• **WHAT TO PRODUCE**
Set down exactly the lines below, starting at the one that contains "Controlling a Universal" and ending at the one that contains "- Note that", with both of those lines included and nothing else.
** Opening GIVEN DATA block **
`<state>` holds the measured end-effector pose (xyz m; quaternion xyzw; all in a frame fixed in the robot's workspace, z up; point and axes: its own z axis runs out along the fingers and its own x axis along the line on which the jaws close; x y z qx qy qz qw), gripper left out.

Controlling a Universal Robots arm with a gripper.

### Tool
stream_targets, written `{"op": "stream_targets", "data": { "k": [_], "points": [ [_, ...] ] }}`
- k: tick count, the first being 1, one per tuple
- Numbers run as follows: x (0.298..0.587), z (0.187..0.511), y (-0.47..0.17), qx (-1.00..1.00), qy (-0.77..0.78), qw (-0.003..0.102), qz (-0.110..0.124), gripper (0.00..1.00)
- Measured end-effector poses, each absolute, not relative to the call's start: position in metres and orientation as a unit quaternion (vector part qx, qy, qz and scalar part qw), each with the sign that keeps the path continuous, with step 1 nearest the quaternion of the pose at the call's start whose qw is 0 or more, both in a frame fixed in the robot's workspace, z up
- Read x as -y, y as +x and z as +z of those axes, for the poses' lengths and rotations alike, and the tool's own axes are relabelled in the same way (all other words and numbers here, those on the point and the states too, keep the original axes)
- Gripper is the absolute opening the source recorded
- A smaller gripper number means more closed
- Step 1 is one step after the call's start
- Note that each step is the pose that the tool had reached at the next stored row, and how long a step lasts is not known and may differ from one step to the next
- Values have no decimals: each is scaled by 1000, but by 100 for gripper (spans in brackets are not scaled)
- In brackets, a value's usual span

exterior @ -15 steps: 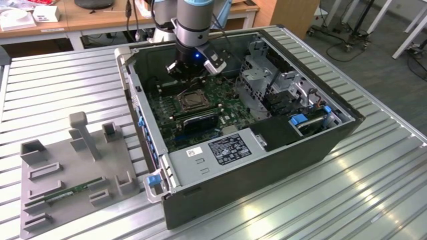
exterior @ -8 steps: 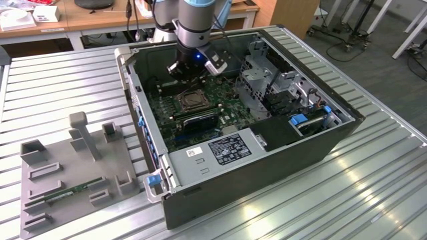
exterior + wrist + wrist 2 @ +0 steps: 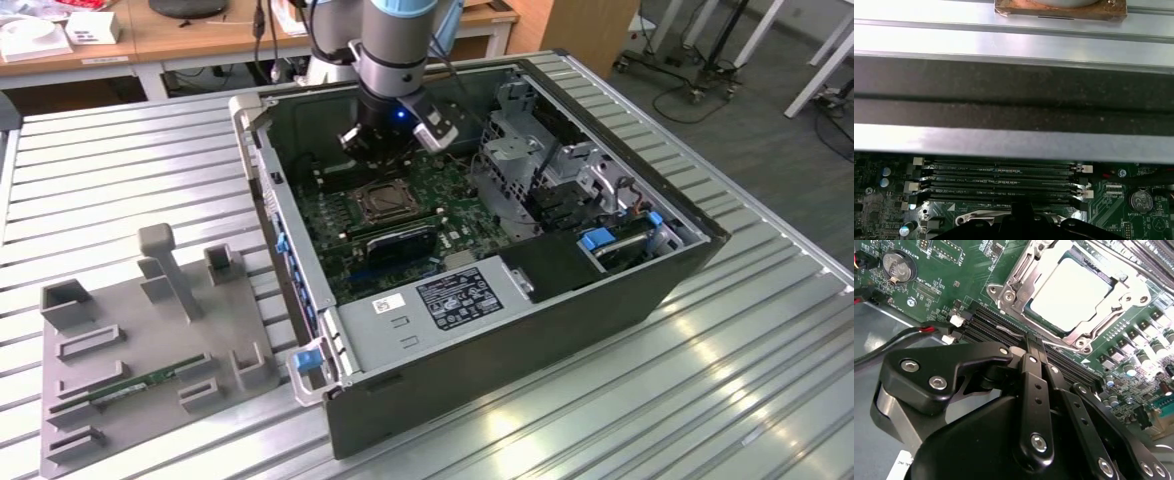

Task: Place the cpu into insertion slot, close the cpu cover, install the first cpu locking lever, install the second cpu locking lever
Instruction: 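Install the first cpu locking lever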

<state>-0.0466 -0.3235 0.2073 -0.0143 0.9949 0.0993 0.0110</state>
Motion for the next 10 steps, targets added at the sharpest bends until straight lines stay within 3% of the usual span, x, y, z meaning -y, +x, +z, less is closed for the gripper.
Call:
{"op": "stream_targets", "data": {
  "k": [10],
  "points": [
    [324, 205, -46, -995, -14, 11, 99, 11]
  ]
}}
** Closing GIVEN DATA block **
• **WORKED SOLUTION**
Controlling a Universal Robots arm with a gripper.

### Tool
stream_targets, written `{"op": "stream_targets", "data": { "k": [_], "points": [ [_, ...] ] }}`
- k: tick count, the first being 1, one per tuple
- Numbers run as follows: x (0.298..0.587), z (0.187..0.511), y (-0.47..0.17), qx (-1.00..1.00), qy (-0.77..0.78), qw (-0.003..0.102), qz (-0.110..0.124), gripper (0.00..1.00)
- Measured end-effector poses, each absolute, not relative to the call's start: position in metres and orientation as a unit quaternion (vector part qx, qy, qz and scalar part qw), each with the sign that keeps the path continuous, with step 1 nearest the quaternion of the pose at the call's start whose qw is 0 or more, both in a frame fixed in the robot's workspace, z up
- Read x as -y, y as +x and z as +z of those axes, for the poses' lengths and rotations alike, and the tool's own axes are relabelled in the same way (all other words and numbers here, those on the point and the states too, keep the original axes)
- Gripper is the absolute opening the source recorded
- A smaller gripper number means more closed
- Step 1 is one step after the call's start
- Note that each step is the pose that the tool had reached at the next stored row, and how long a step lasts is not known and may differ from one step to the next

The output is complete as it stands.